Linux fxdbug-linux-tbox Dep
MacOSX Darwin 8.8.4 bm-xserve11 Dep Debug + Leak Test
WINNT 5.2 fxdbug-win32-tb Dep Debug + Leak Test
bm-xserve18 is available for use for this.
There was a couple of caveats when setting up Moz2 slaves:
1) Linux & Mac need autoconf-2.13 available in /usr/local/bin
2) Win32 needs Mercurial installed
2a) Install http://mercurial.berkwood.com/binaries/Mercurial-0.9.5.exe to d:\mercurial
2b) Append 'd:\mercurial' to system path
3) add MOZ_NO_RESET_PATH=1 to windows env vars

That's all of the caveats I know of.
Assignee: nobody → joduinn
Depends on: 429142
On bm-xserve18, I did the following:
- installed autoconf-2.13 following steps described by bhearsum in irc. 
- setup new moz2-mac-slave2 using the buildbot0.7.5 provided by ref platform.

On staging-master.b.m.o, I updated staging-master so it can see and ping the two mac slaves (the preexisting moz2-mac-slave1, and the new moz2-mac-slave2).


At least now, the machine and slave setup work is done.

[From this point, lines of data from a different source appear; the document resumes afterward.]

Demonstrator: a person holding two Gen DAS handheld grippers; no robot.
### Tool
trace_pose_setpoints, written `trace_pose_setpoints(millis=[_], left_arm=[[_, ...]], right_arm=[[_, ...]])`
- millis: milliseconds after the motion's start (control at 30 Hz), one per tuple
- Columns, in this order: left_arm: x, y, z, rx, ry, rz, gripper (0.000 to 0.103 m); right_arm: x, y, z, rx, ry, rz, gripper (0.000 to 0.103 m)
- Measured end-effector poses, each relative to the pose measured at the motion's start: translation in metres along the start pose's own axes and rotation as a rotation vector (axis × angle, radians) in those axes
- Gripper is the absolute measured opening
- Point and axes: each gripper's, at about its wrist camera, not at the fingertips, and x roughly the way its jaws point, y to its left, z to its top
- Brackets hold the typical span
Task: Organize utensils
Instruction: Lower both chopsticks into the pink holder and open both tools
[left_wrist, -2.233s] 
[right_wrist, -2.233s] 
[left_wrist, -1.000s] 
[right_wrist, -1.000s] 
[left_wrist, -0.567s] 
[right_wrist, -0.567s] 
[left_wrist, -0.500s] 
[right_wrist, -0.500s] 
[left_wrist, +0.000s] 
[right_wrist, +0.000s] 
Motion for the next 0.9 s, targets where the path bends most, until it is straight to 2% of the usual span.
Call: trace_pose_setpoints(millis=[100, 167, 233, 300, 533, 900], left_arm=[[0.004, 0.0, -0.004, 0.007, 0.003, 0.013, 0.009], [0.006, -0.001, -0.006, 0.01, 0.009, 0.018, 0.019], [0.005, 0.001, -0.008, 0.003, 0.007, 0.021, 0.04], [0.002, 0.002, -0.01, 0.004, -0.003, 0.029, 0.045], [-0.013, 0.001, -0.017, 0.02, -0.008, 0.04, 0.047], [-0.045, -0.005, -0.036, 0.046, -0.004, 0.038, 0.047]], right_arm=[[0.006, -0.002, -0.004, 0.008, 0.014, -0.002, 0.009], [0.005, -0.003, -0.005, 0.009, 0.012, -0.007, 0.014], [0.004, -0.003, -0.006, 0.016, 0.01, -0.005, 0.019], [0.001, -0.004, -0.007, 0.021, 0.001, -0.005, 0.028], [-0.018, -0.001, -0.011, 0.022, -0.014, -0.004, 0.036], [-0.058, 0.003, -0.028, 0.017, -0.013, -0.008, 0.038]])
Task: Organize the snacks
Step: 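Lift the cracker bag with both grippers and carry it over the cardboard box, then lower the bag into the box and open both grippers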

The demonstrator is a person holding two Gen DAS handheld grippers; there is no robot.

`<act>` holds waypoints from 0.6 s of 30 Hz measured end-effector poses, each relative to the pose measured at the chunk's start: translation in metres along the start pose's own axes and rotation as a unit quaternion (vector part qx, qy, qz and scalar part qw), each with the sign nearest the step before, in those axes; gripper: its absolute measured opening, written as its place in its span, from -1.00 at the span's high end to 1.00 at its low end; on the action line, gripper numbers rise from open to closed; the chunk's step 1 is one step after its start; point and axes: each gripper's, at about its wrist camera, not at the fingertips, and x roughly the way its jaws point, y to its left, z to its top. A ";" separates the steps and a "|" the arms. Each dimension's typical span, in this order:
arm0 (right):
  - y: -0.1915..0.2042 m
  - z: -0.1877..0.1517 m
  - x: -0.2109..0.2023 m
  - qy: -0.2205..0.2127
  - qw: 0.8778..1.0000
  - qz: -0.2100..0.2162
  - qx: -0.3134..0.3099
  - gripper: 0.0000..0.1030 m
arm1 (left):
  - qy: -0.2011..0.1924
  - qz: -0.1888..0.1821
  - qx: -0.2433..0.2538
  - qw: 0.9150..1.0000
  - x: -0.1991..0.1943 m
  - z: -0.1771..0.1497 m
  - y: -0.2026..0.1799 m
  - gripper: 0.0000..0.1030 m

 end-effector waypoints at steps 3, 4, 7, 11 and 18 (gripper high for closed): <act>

In the morning, I'll start the next step, of finding out how to configure for debug/leaktest builds.
(In reply to comment #10)
> On bm-xserve18, I did the following:
> - installed autoconf-2.13 following steps described by bhearsum in irc. 
> - setup new moz2-mac-slave2 using the buildbot0.7.5 provided by ref platform.
> 
> On staging-master.b.m.o, I updated staging-master so it can see and ping the
> two mac slaves (the preexisting moz2-mac-slave1, and the new moz2-mac-slave2).
> 
> 
> At least now, the machine and slave setup work is done. In the morning, I'll
> start the next step, of finding out how to configure for debug/leaktest builds.
> 

Two quick things,

Did you have to install Buildbot yourself? That's how we generally do it. I'm not sure if it's on the Mac image though.

Please put patches to the master.cfg up for review before making them. I know Moz2 is on staging-master right now, but it *is* our production grade master. All of the restarts that happened last night burnt a bunch of builders.
(In reply to comment #11)
> Did you have to install Buildbot yourself? That's how we generally do it. I'm
> not sure if it's on the Mac image though.

I wasn't fully aware of this policy when I got the image made for Leopard, so there is a buildbot install there already, as doc'd at 
  http://wiki.mozilla.org/ReferencePlatforms/Mac-10.5#Buildbot

IIRC, BUILDBOT_MOZILLA_PRODUCTION is still 0.7.5
(In reply to comment #12)
> (In reply to comment #11)
> > Did you have to install Buildbot yourself? That's how we generally do it. I'm
> > not sure if it's on the Mac image though.
> 
> I wasn't fully aware of this policy when I got the image made for Leopard, so
> there is a buildbot install there already, as doc'd at 
>   http://wiki.mozilla.org/ReferencePlatforms/Mac-10.5#Buildbot
> 

I don't think it's actually a written down policy anywhere, sadly :(. I kindof figured it was on the Mac anyways, since we often seem to clone from in-use systems.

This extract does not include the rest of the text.